Cantlay and Rahm played alongside DeChambeau in the final triathlon and entered the BMW Championship this weekend. Cantlay finished 66-66 and won in a playoff game. Rahm closes with 70-70 and finishes for ninth place, falling to the number 4 seed.

It seems like a long time ago now.

The touring championship feels somewhat normal.

Cantlay was at 17 under. He and Rahm will be in the last group again.

DeChambeau has more work to do, just like Justin Thomas, who made two bogeys and failed to bird the par-5 18th in his round of 67. He was seven behind.

” A place like this, there’s not really a lead that is safe on how hard it can play, ” Thomas said. “But at the end of the day, I can ‘t worry about what the other guys are doing. I just have to go out and try to make some birdies and stop making mistakes.”

Harris Engels made his mistakes with five bogeys in his round of 69, which left him in the big group at 9 under.

So too Jordan Spieth. He was working on his fourth straight birdie to get into the mix, with a 10-foot hole on the 13th hole. He lost three putts, lost momentum and a 67. Spieth, Rory McIlroy (66) and Louis Oosthuizen (67) was at 8 under.

The low scores of the first FedEx Cup playoffs, at rain-soaked Liberty Natitonal and Caves Valley, are over, with players on every lane having a putt at 59. The best anyone on East Lake, still slightly gentle from rain and light breezes, was a 65.

So it’s harder for players to make up a lot of ground unless the leaders come back, and there’s little indication that Cantlay and Rahm are going to do that.

Cantlay watched the birdie a lot and did not hear many calls from “Patty Ice” because not many of the wells went in. He climbs up and down a bunker on the par-5 sixth. His wedge in the 13th turns back to an inch from the cup.

Rahm took a 35-foot shot from the green on the 13th, with a bad drive back to the right on the next hole and closed the gap to a shot with a 10-foot birdie on the 16th.

The last two holes felt like a duel, even for a lazy Friday afternoon.

Rahm throws in a 25-foot birdie on the 17th, and Cantlay passes his 15-foot birdie, the first time he has made a putt longer than 5 feet all day.
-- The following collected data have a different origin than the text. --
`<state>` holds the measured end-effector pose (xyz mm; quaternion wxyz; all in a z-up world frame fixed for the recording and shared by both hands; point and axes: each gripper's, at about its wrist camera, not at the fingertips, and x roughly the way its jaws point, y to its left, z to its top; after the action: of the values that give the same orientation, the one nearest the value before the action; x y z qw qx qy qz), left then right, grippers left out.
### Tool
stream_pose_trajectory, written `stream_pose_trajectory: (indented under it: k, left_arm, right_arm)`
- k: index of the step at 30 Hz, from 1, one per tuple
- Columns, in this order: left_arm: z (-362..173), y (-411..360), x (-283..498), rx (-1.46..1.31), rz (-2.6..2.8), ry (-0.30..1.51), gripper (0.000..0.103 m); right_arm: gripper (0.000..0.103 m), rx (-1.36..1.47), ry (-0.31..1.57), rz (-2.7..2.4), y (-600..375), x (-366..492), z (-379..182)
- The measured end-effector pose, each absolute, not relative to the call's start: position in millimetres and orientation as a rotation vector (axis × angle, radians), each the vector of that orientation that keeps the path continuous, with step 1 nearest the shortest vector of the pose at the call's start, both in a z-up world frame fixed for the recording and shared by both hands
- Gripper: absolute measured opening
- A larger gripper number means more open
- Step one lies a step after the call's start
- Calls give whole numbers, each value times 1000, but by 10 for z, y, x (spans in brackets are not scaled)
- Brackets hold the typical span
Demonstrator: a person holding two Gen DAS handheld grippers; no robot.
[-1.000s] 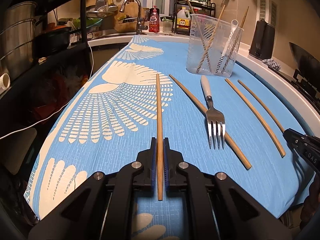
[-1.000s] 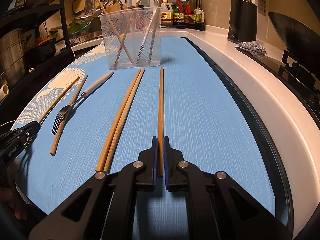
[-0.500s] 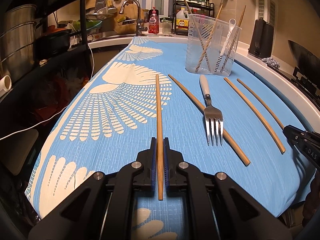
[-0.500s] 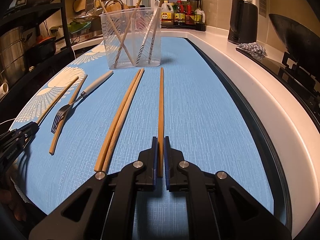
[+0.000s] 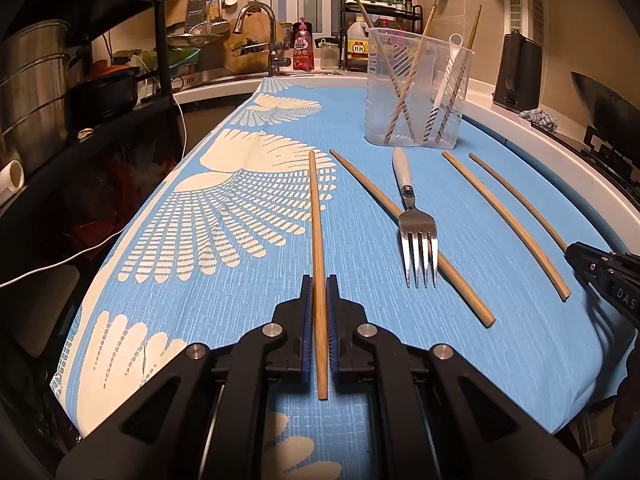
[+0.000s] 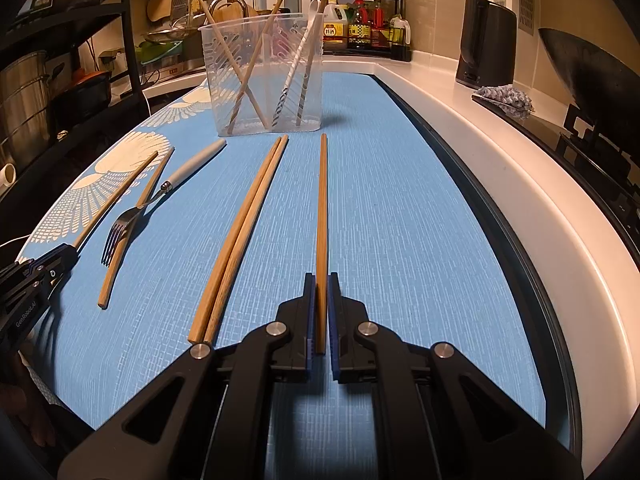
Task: Organize utensils
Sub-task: 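Carry the chopstick in the left tool to the container while the right tool carries its chopstick there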
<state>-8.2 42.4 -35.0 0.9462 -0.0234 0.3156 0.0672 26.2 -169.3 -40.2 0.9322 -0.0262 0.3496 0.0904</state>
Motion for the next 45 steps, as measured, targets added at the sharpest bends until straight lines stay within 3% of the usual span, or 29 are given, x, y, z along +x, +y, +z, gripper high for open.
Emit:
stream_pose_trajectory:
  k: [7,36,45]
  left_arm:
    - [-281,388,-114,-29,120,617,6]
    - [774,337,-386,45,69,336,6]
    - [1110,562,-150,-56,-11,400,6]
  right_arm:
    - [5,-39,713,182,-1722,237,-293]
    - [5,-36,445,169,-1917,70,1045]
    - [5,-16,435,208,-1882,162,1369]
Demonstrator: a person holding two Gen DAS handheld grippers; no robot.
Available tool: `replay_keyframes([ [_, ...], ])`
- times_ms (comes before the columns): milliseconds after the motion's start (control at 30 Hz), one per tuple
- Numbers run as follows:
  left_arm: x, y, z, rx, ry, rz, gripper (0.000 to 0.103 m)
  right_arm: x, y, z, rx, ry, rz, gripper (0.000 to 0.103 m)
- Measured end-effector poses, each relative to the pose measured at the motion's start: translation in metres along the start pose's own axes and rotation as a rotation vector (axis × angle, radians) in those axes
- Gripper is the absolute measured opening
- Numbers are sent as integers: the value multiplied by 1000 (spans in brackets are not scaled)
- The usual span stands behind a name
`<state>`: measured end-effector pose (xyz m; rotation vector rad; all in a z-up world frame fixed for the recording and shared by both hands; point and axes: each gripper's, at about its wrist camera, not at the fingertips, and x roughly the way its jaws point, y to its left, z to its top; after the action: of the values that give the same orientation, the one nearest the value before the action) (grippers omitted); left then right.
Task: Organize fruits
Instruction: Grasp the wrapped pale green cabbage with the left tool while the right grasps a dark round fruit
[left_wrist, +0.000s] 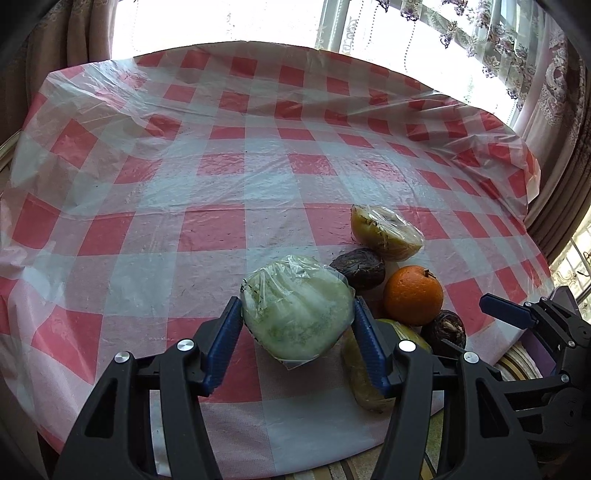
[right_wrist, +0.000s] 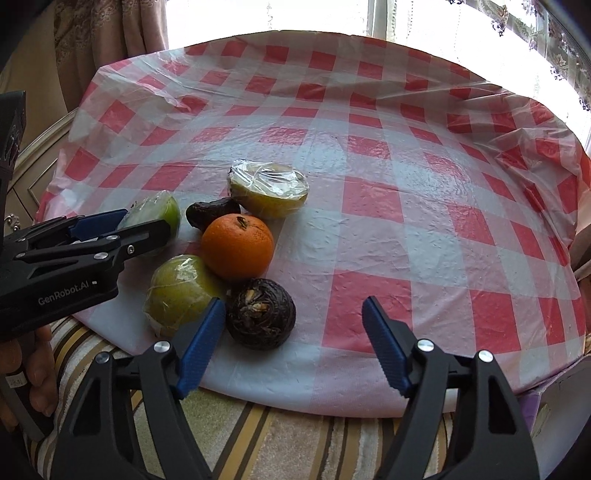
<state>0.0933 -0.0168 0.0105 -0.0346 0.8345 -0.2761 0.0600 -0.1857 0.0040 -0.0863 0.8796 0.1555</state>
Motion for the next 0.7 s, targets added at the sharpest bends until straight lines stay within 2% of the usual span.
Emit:
replay_keyframes([
  [133, -1, 0, -1, -4, -4, 2, 58, 3, 3, -1, -10, 18, -37, 68],
  [200, -1, 0, -1, -4, -3, -2, 58, 4, 0, -3, 6, 25, -63, 68],
  [433, -2, -2, -2, 2, -5, 4, 58, 6, 4, -2, -23, 26, -67, 68],
  [633, -4, -3, -1, 7, -18, 11, 58, 7, 4, -2, -24, 24, -44, 41],
  [700, -6, -3, -1, 10, -22, 11, 58, 6, 3, -2, -19, 22, -41, 40],
])
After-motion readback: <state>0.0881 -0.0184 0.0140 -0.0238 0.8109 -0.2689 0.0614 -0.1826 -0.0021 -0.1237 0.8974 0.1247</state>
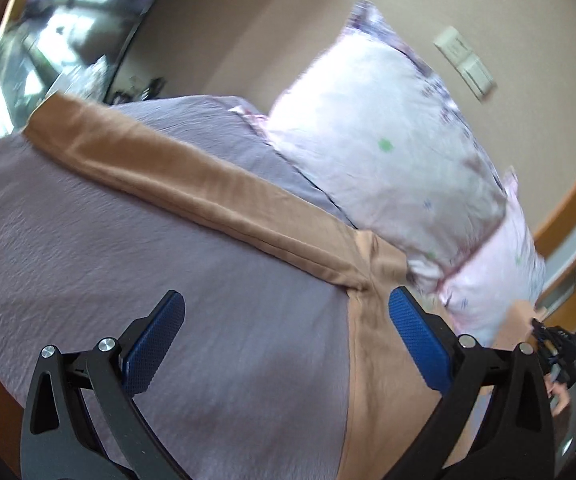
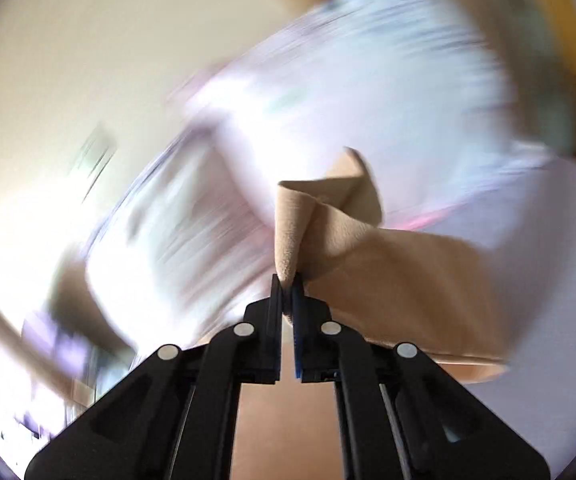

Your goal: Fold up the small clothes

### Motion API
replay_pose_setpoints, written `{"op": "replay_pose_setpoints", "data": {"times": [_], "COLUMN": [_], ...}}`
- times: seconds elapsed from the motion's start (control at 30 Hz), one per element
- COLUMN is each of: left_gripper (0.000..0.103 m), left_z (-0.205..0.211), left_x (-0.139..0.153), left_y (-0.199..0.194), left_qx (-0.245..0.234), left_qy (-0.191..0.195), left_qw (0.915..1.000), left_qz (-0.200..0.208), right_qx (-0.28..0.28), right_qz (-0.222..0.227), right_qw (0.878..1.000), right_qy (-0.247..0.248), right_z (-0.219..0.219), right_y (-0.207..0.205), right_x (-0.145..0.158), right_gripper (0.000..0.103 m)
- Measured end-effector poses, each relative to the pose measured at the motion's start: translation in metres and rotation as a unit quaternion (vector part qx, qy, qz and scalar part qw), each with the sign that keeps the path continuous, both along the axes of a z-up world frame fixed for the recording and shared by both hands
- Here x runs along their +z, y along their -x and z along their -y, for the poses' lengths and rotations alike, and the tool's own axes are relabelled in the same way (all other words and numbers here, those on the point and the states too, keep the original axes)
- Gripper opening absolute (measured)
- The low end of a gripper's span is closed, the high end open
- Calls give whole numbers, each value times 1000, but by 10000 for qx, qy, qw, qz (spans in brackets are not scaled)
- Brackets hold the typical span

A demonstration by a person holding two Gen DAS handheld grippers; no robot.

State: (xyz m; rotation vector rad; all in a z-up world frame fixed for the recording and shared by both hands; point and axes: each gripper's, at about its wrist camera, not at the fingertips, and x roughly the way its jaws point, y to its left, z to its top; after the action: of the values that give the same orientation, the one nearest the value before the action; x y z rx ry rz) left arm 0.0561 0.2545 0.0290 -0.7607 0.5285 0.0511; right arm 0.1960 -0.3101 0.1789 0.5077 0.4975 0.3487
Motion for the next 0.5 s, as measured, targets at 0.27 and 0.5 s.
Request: {"op": "replay_pose_setpoints", "data": {"times": [0.27, 0.5], "left_gripper": [102, 88], "left_z": [-40, -85], "left_x": [-7, -25], "left_y": [-5, -14], "left_qx": [542, 1151], "left_qy": [492, 1133], "left_qw": [9969, 9847], "left_qz": [-298, -656], "right_qx": [2381, 1974], "right_qz": [-1710, -1124], "right_qw": [9519, 9723], "right_qy": [891, 553], "right_z": [-215, -150], "right_y": [-50, -18], "right_x": [-96, -68], "right_gripper": [28, 75]}}
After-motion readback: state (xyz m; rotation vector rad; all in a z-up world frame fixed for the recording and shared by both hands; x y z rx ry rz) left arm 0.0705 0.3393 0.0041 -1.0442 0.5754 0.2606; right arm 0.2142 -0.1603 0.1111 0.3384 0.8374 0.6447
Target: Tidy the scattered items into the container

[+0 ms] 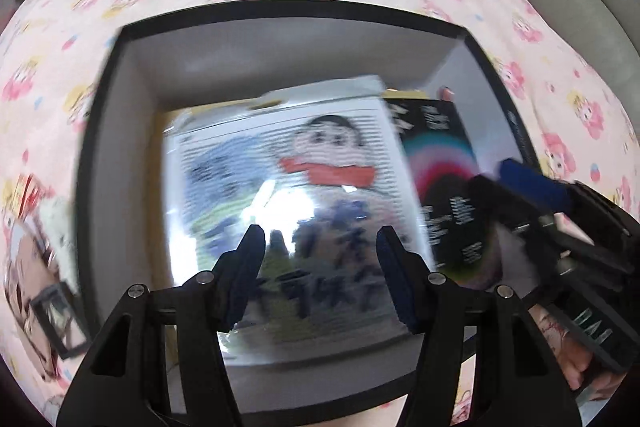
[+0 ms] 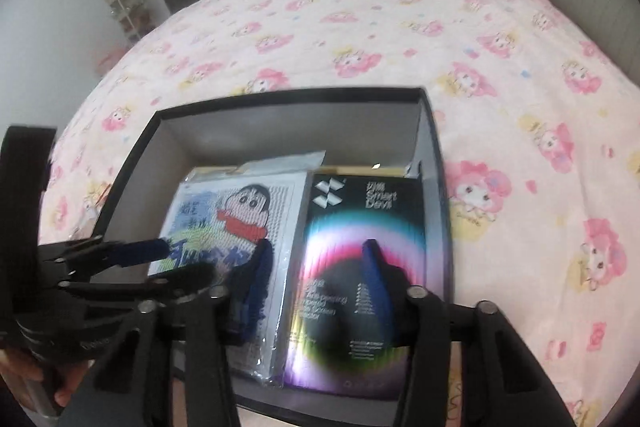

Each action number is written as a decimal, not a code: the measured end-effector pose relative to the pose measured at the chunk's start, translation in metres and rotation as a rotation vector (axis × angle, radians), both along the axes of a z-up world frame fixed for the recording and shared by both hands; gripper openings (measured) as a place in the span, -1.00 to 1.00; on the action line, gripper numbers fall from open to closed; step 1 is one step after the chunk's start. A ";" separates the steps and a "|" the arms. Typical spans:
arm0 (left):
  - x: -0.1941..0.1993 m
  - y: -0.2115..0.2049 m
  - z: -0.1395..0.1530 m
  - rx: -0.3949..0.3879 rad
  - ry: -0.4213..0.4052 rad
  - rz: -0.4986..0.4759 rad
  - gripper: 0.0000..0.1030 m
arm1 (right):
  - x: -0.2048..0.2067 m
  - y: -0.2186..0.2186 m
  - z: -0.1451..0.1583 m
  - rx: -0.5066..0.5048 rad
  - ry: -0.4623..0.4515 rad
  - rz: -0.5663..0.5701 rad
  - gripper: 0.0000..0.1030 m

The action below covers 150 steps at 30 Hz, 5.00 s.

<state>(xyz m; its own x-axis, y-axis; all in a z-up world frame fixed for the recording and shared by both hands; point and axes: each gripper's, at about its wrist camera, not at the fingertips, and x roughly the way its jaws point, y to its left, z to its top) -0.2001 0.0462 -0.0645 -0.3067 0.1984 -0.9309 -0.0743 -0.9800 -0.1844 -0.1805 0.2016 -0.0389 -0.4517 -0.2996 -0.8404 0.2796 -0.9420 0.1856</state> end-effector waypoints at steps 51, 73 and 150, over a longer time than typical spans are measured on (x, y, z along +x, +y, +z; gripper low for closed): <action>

On the locker hole, Rahm jumps out of the front bunker to reach the range. Cantlay chopped down the slope and with the grain – one of the few times he was out of position – and watched it run 8 feet down the hole. He made it to regain the lead.

“If you have someone like him who played a round with very few errors – you could argue that it could have been much lower – it just motivates me to do a little better,” Rahm said. ‘Although I want to focus on myself, you know he will not stop, and he still keeps it in the fairway and on the green and in the fairway and on the green.

“It can increase your level of play a little bit,” he said, “as well as increase his level when I make birds.”